Media Group Radio is a network of radio stations owned and operated by Media Group (Media FM, S.A. de C.V.) in the Mexican state of Michoacán. The stations carry a variety of news and talk programs during the day and musical programming in off hours.

==History==
Media Group won eight radio stations in Michoacán in the IFT-4 radio auction of 2017. Acustik Michoacán began internet transmissions on January 15, 2018, coinciding with the first day of the Informe Brozo, the first national radio-TV program syndicated by Grupo Acustik, with which Acustik Michoacán was affiliated. Acustik Michoacán also carries the audio of the Canal 6 TV newscasts produced by Media Group for its cable station.
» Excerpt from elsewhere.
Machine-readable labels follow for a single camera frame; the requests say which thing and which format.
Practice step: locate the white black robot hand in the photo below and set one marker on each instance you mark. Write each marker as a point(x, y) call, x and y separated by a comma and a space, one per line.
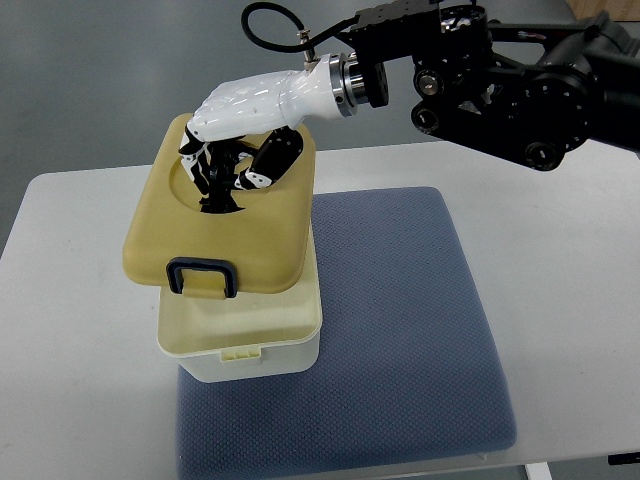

The FM transmissions began between April and early June 2018, followed by the Morelia AM station in June 2018 and the Uruapan station later in the year.

In late March 2019, the Acustik branding was dropped and the stations became "Media Group Radio".
==Stations==
Six FM and two AM radio stations carry the Media Group Radio programming.

The Apatzingán, Ciudad Hidalgo and Pátzcuaro transmitters broadcast in HD Radio.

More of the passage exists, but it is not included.